New subject: [libvirt] [PATCH V1 2/4] Create rules for each member of a list
This patch extends the NWFilter driver for Linux (ebiptables) to create
rules for each member of a previously introduced list. If for example
an attribute value looks like this:
IP = [10.0.0.1, 10.0.0.2, 10.0.0.3]
then 3 rules will be generated for a rule accessing the variable 'IP',
one for each member of the list. The effect of this is that this now
allows for filtering for multiple values in one field.

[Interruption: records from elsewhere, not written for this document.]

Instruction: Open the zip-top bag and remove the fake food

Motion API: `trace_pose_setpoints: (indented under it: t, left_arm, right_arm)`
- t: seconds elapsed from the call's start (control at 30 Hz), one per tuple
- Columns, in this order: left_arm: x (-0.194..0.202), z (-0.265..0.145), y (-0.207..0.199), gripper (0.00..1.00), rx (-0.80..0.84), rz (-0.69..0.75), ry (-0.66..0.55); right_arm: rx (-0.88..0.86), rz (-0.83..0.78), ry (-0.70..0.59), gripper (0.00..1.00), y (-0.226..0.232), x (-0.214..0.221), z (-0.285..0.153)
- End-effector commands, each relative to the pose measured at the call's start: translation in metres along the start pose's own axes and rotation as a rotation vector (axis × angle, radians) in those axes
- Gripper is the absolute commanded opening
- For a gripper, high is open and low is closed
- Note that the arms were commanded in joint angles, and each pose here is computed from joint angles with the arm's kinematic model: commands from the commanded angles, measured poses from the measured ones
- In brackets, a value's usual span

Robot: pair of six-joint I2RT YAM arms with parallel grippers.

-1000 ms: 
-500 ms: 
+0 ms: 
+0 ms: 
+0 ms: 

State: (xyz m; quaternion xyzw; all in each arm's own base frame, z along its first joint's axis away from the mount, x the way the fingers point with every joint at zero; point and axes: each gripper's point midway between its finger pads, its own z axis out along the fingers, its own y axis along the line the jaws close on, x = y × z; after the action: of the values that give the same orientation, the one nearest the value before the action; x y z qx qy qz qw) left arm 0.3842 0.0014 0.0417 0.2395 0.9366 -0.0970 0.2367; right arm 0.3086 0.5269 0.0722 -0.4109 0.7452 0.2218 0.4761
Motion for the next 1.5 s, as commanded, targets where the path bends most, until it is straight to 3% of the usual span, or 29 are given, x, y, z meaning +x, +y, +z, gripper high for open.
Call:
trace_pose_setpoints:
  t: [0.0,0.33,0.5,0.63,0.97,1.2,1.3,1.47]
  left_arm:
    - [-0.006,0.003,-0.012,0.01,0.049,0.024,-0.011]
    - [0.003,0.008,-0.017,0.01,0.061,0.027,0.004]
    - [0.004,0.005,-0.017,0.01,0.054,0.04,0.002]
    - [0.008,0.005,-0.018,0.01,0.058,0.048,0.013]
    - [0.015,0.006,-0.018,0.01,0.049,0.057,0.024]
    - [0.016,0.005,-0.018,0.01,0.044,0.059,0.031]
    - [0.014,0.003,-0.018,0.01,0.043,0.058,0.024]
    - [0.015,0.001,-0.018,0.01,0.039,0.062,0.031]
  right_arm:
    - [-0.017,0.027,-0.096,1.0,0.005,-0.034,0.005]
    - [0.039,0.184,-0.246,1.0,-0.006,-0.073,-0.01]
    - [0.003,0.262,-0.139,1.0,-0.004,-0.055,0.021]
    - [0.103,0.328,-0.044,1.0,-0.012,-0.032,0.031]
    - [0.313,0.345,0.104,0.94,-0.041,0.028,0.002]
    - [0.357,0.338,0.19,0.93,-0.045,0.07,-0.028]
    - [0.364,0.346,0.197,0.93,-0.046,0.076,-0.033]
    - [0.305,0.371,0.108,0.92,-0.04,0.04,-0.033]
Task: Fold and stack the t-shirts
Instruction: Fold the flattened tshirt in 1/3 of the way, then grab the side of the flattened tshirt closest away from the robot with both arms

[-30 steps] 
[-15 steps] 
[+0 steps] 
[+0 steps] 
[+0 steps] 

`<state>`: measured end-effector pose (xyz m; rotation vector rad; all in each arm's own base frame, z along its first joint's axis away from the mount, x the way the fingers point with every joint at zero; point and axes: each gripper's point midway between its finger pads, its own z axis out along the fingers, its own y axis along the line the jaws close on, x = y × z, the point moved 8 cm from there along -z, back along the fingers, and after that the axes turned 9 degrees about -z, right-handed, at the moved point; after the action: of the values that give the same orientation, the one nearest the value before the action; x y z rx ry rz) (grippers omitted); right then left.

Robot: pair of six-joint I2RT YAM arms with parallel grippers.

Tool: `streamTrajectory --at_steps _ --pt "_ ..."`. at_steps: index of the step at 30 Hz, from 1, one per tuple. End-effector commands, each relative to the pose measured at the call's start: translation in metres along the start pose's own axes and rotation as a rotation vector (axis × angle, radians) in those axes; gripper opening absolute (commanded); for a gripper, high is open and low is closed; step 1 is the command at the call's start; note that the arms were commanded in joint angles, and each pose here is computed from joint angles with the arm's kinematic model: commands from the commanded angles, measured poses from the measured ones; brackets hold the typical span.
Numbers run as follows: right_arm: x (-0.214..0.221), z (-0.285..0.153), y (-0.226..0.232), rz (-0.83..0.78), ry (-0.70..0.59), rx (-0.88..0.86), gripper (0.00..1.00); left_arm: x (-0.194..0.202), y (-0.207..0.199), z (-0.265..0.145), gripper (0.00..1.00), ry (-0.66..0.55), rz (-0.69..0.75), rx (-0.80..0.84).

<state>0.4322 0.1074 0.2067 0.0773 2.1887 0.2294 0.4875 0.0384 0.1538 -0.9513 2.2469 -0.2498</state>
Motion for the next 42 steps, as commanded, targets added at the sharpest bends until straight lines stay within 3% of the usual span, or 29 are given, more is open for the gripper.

This can then be
used to support for filtering/allowing of multiple IP addresses per
interface.
An interator is introduced that extracts each member of a list and
puts it into a hash table which then is passed to the function creating
a rule. For the above example the iterator would cause 3 loops.
Signed-off-by: Stefan Berger <stefanb(a)linux.vnet.ibm.com>
---
src/conf/nwfilter_params.c | 146 ++++++++++++++++++++++++++++++
src/conf/nwfilter_params.h | 25 +++++
src/libvirt_private.syms | 4
src/nwfilter/nwfilter_ebiptables_driver.c | 44 ++++++++-
4 files changed, 218 insertions(+), 1 deletion(-)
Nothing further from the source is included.